Avoiding interstates as much as possible, I’ll then wind my way to Tucson, Arizona, to spend a week with my youngest daughter, and to sneak in some birdwatching. All too soon, however, I will have to be on the road again, traveling into New Mexico before dropping down to the Texas Gulf Coast so as to arrive there in time for a grandson’s wedding.

It’s an ambitious trip, requiring me to average 300 miles on the road during traveling days, which is twice as far as I prefer. It will take almost $1,000 to keep my RV, Gypsy Lee, fed during the journey, requiring me to sit somewhere for two months to balance the budget, maybe even three given how the cost of everything, not just gas, seems to be on the rise.

One of the hot topics of travel articles this summer has been places to visit on one tank of gas. For example, the most recent issue of “BudgetTravel” magazine features an article entitled “One Tank Escapes for 7 Cities.” That kind of thinking meant we had many area Idahoans vacationing at the park this year instead of going elsewhere.


Mt. McKinley from the Wonder Lake viewpoint. What a magnificent road trip it was to get here.

But this same issue of the magazine includes a piece on “5 Classic American Drives” that would take travelers far afield.

One of these was the 121-mile drive from Fairbanks, Alaska, to Denali National Park, where one catches a bus ($43) to drive another 85 miles to Wonder Lake. You’ve probably seen the lake many times. It’s a photographers favorite as it reflects Mt. McKinley when circumstances are right

I made this drive back in 1999. Circumstances weren’t right. McKinley gave us only a very quick view during our day-long bus trip. It took twice as long as usual as our bus broke down twice and finally had to be replaced halfway through our journey, which required us to wait a good long while before continuing on the journey.

Since a sack lunch was all I had taken with me, I was quite famished when we got back to the park headquarters, but all the grizzlies, foxes, birds (my favorite was a gyrfalcon) made the trip well worth it and one I would repeat in a heartbeat given the opportunity.
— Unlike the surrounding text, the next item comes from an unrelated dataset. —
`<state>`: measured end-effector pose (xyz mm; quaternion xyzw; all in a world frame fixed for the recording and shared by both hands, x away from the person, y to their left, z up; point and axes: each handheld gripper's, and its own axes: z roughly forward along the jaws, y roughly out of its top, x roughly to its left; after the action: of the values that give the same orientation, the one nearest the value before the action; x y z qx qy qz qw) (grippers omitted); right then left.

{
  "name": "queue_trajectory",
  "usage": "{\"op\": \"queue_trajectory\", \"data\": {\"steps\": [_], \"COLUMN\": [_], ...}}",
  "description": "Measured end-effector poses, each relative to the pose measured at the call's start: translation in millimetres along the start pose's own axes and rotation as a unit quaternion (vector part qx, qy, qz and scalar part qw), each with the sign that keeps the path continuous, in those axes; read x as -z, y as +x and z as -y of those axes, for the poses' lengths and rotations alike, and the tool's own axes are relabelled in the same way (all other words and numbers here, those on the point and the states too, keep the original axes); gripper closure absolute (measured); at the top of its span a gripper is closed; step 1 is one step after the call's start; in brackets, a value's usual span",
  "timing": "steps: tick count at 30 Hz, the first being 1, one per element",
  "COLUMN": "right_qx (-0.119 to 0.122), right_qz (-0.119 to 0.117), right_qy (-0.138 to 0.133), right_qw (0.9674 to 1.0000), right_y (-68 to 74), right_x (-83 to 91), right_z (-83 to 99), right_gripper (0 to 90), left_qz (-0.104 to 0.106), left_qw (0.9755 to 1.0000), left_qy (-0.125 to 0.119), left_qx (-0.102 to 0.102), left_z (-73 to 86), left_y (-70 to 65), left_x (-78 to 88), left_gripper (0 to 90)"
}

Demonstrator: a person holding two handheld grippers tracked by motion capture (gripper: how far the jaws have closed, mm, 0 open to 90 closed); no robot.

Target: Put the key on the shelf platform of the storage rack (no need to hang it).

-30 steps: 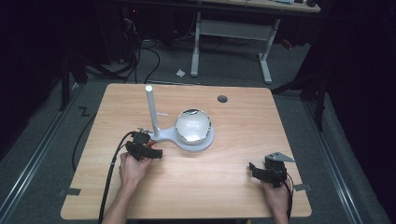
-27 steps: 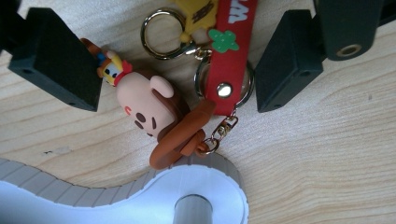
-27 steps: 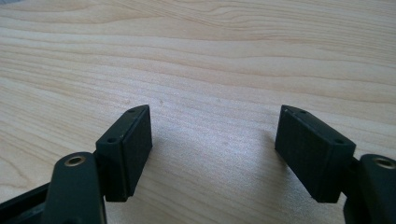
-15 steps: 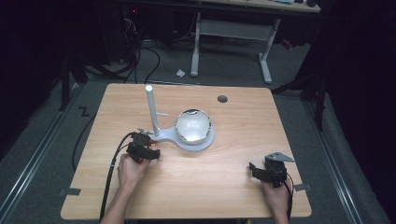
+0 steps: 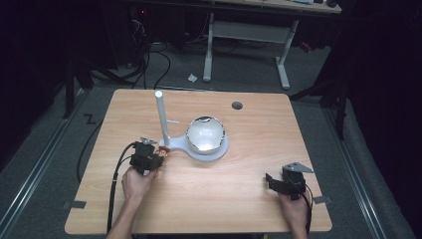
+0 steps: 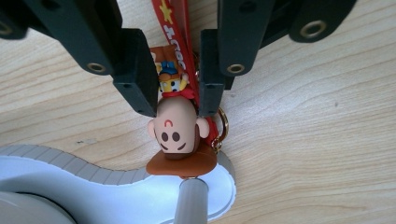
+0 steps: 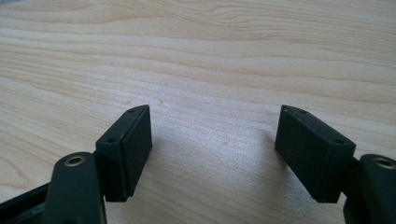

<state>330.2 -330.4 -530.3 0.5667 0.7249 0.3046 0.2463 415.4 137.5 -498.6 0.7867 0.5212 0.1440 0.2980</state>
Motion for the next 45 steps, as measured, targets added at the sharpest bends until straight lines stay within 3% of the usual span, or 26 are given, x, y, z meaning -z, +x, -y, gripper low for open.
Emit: {"op": "queue_trajectory", "data": {"steps": [14,25,34,39,45], "right_qx": [0.000,0.000,-0.001,0.000,0.000], "right_qz": [0.000,0.000,0.000,0.000,0.000], "right_qy": [0.000,0.000,0.000,0.000,0.000], "right_qw": [1.0000,1.0000,1.0000,1.0000,1.0000], "right_y": [0.0,0.0,0.2,0.0,0.0], "right_x": [0.0,0.0,0.0,0.0,0.0], "right_z": [0.0,0.0,0.0,0.0,0.0], "right_gripper": [27.5,27.5,27.5,27.5,27.5], "left_qz": [0.014,0.036,0.054,0.080,0.105], "left_qw": [0.9988,0.9972,0.9947,0.9925,0.9889], "left_qy": [-0.027,-0.047,-0.054,-0.061,-0.062], "left_qx": [-0.038,-0.046,-0.069,-0.069,-0.086], "left_z": [2.6,5.8,5.5,2.9,-1.8], "left_y": [-7.6,-10.7,-16.2,-18.7,-25.5], "left_x": [17.7,40.0,59.8,69.4,79.1], "left_gripper": [74.3,74.6,74.6,74.5,74.6]}}
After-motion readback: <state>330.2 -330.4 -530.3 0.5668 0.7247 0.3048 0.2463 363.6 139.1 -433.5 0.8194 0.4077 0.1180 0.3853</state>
While I did get pictures of McKinley and Wonder Lake with the mountain’s reflection, they were not very good shots. Certainly not as good as the one of the road and mountain accompanying the “TravelBudget” article. This photo I noted was actually one from Wikipedia, which means I can share it with you, along with another free-use one of the mountain reflected in Wonder Lake.

Now we can all dream about upcoming road trips together.